Sur les photos du défilé, Harlow est sublime dans une toge brodée de couleurs vives superposée à une colonne de tulle noir, mais ses chaussures la rendaient un peu anxieuse. "J'ai oublié les petits trucs de scène comme réduire la pointure de vos chaussures lorsque vous portez des collants pour ne pas glisser partout", dit-elle en riant. « J'ai vacillé sur la piste, mais être de retour signifiait tellement pour moi. Personne dans le public ne connaissait mon histoire ou que je n'étais pas assez valide pour le faire auparavant. »

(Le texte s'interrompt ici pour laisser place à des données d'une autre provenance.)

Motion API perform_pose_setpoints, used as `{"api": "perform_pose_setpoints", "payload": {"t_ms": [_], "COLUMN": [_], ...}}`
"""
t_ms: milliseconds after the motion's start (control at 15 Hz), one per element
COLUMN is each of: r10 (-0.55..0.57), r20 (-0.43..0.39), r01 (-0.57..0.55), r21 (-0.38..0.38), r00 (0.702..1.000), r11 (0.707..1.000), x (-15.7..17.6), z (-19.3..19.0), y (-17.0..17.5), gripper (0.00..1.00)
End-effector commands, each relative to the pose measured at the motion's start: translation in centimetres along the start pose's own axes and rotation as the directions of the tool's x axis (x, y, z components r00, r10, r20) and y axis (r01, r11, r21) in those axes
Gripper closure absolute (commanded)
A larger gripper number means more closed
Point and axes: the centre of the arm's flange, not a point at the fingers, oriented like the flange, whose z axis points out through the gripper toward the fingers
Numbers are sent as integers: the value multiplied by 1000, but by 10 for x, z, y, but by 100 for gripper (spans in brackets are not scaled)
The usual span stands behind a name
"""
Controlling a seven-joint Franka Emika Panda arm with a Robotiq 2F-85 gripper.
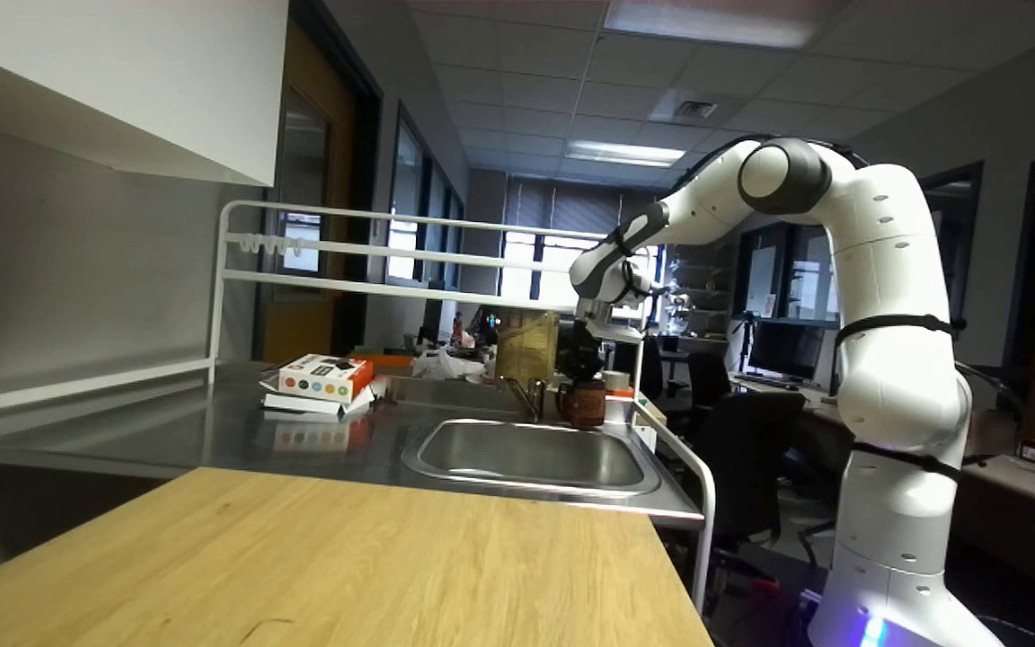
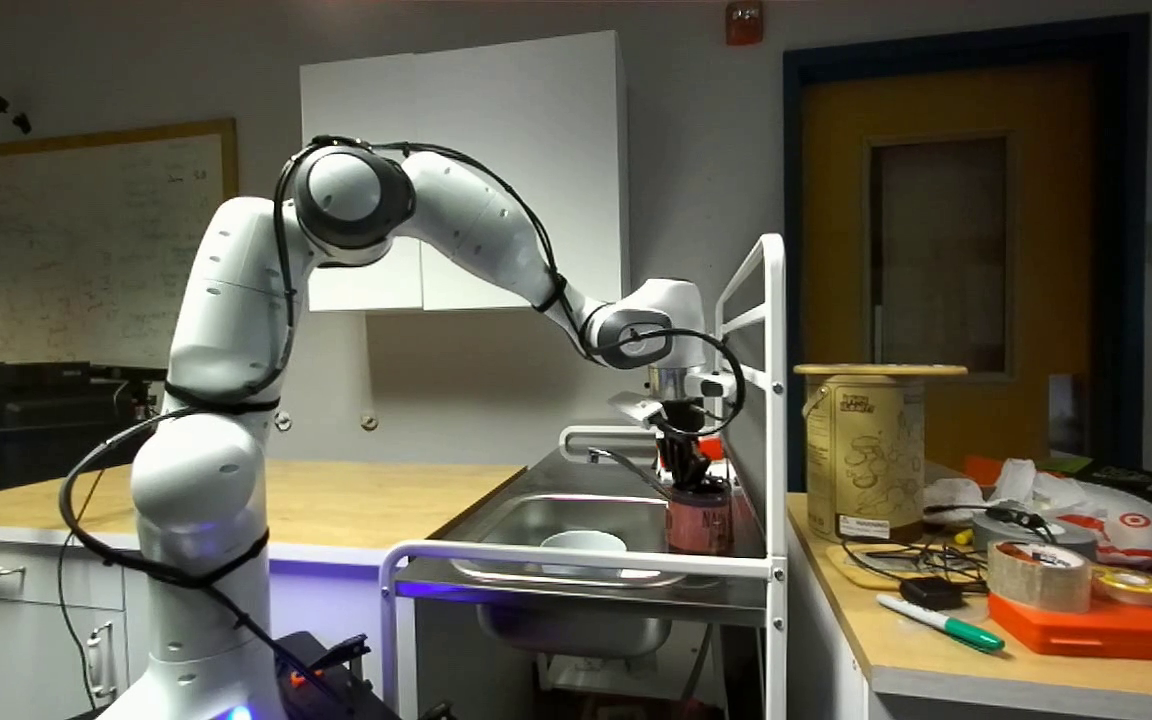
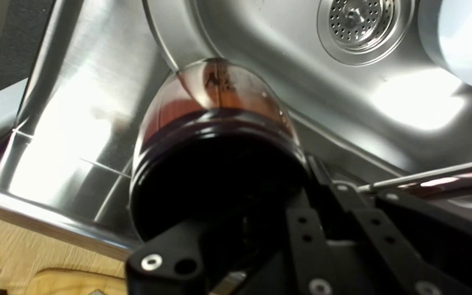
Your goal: Place the brown mug in the sink
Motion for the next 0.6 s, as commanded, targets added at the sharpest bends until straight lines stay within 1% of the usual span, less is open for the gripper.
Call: {"api": "perform_pose_setpoints", "payload": {"t_ms": [0,200,267,533], "r10": [-2,-33,-50,-127], "r20": [-22,-12,-11,-17], "r01": [3,33,50,128], "r21": [42,50,42,41], "r00": [1000,999,999,992], "r11": [999,998,998,991], "x": [-60,-96,-106,-131], "z": [-35,-34,-30,-1], "y": [-23,-36,-40,-63], "gripper": [94,94,94,94]}}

Elle a ensuite joué dans la campagne de printemps de Versace, photographiée par le photographe et ami de longue date Steven Meisel. Pendant le tournage, Harlow, à pleine puissance de mannequin, a été filmé dans une combinaison à fond de cloche à motifs glorieux, des extensions de cheveux volant, dansant sauvagement. Donatella Versace a partagé le clip, qui est devenu viral. Harlow était vraiment de retour. «Ce fut un moment assez contagieux», dit-elle. « Je me suis senti tellement encouragé et soutenu. Cela signifiait tellement.

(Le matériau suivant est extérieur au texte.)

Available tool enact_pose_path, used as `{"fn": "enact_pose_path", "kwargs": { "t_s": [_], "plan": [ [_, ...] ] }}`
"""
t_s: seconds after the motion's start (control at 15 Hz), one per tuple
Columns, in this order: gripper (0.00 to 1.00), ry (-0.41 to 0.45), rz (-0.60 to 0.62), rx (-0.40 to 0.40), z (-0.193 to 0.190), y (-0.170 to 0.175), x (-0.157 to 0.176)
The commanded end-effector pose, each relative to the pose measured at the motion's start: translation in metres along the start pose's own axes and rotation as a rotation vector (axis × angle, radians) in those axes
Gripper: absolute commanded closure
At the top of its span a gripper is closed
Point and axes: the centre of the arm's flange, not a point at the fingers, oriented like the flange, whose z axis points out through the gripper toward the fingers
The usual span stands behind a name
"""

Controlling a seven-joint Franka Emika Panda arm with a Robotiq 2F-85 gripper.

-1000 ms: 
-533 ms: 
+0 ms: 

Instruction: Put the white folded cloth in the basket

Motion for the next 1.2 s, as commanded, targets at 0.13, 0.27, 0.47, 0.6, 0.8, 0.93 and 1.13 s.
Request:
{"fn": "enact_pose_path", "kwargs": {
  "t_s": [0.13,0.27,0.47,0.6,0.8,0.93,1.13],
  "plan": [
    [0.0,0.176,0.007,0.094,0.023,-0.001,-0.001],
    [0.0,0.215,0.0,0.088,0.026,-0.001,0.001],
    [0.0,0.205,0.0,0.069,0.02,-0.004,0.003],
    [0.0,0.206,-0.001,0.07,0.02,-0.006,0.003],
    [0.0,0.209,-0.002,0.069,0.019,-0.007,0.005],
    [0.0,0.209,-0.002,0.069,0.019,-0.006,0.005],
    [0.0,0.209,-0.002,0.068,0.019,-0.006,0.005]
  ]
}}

Depuis lors, Harlow a été très sélective quant aux missions qu'elle accepte. Il y avait un projet avec une entreprise française de chemises Équipement qu'elle dirigeait l'art; une publicité Target avec son cher ami, le designer Isaac Mizrahi; une Vogue Italie shooting de couverture avec les photographes Inez van Lamsweerde et Vinoodh Matadin. Si cela ressemble à une combustion lente, c'est intentionnel. "Je suis toujours en train de guérir", dit Harlow. "Et je ne veux pas être dans un avion chaque semaine à faire l'autre bout du monde. Ce n’est pas durable pour mon corps ou l’environnement. Elle aimerait que l'industrie trouve des moyens de travailler plus localement et sans des délais aussi serrés. «Nous courons tous comme des fous», dit-elle. « Nous devons trouver une idée localisée de ce qu'est la mode. Il y a des tonnes de talents partout.

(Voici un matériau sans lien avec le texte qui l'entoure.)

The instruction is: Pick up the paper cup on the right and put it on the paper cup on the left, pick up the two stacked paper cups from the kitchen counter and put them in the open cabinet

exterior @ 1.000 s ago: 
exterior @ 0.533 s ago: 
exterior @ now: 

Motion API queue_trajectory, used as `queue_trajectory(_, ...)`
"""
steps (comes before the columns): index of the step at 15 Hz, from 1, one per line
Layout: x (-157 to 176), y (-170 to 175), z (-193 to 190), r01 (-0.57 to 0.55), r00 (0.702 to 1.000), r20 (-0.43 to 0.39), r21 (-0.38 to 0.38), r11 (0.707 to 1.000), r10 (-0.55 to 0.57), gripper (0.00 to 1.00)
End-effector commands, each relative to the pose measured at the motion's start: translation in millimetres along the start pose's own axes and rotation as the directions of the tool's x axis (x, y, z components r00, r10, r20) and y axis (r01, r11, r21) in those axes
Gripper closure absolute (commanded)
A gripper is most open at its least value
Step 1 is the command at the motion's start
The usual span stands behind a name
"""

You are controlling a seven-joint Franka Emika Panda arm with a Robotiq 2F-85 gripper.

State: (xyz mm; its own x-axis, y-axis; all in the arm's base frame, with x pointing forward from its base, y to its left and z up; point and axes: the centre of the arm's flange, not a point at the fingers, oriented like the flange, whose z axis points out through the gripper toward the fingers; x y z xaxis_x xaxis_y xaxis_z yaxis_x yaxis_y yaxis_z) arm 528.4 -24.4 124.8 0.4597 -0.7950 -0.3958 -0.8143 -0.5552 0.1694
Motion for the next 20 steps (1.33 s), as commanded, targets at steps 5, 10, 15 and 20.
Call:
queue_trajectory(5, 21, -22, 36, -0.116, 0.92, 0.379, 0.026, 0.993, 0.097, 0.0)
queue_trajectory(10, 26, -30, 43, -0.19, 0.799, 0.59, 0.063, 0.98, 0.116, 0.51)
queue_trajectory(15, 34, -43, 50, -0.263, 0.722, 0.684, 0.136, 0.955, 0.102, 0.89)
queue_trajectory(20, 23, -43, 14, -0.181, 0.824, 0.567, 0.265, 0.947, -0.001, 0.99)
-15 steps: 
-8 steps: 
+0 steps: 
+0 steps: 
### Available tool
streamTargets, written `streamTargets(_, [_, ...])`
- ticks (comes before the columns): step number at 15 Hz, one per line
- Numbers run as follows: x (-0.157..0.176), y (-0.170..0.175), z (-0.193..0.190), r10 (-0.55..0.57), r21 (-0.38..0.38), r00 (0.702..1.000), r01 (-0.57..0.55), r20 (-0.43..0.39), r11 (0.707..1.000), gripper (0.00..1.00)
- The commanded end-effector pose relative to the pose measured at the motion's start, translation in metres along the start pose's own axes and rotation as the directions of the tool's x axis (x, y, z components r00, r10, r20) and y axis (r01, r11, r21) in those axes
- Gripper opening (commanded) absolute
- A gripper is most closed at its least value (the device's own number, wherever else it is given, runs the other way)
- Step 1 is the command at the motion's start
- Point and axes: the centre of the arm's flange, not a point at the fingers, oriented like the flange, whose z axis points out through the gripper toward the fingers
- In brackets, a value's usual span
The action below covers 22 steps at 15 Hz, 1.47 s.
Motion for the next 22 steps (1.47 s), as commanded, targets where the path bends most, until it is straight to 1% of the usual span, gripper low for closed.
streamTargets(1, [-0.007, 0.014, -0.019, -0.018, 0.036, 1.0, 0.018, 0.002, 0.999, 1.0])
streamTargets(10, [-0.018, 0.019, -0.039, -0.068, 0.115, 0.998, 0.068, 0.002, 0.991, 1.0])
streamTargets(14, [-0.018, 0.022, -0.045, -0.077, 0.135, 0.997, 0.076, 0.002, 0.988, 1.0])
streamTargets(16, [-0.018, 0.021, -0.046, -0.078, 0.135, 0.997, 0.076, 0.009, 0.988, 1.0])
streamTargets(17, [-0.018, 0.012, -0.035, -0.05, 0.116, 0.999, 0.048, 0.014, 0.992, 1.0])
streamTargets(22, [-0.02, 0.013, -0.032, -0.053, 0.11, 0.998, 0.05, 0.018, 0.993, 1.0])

Malgré ses critiques constructives, l'affection de Harlow pour l'industrie est claire lorsque vous faites défiler son Instagram, ses moments de carrière préférés et ses vœux d'anniversaire pour ses collègues et collègues supers. Est-elle nostalgique du bon vieux temps? "Ce n'est pas un désir du passé parce que j'ai vraiment l'impression d'être une personne du présent", dit-elle. « Cela reflète et honore le passé. Tout cela me semble très vivant.

Son objectif principal est maintenant de trouver un moyen d'aider ceux qui ont des problèmes de santé similaires afin qu'ils ne se sentent pas si seuls. «Ces maladies chroniques à plusieurs niveaux et ces troubles auto-immuns affectent principalement les femmes», dit-elle. "Et c'est pourquoi donner la priorité à vos propres besoins en tant que femme est si important."

Maintenant que l'industrie des modèles évolue, que les soins personnels sont un mouvement et que la durabilité est une préoccupation dominante, serait-il prudent de dire que le monde a rattrapé Shalom Harlow? "Aw, je ne sais pas si j'ai le culot de le formuler de cette façon", dit-elle. «Mais j’ai l’impression d’être enfin dans la chronologie dans laquelle je veux être. Si nous ne sommes que des musiciens de jazz qui improvisent, le rythme est là maintenant. »

Photographie: Chris Colls. Stylisme: Julia von Boehm. Cheveux: Danilo pour The Wall Group. Maquillage: John McKay pour Frank Reps. Manucure: Bana Jarjour pour Star Touch Agency.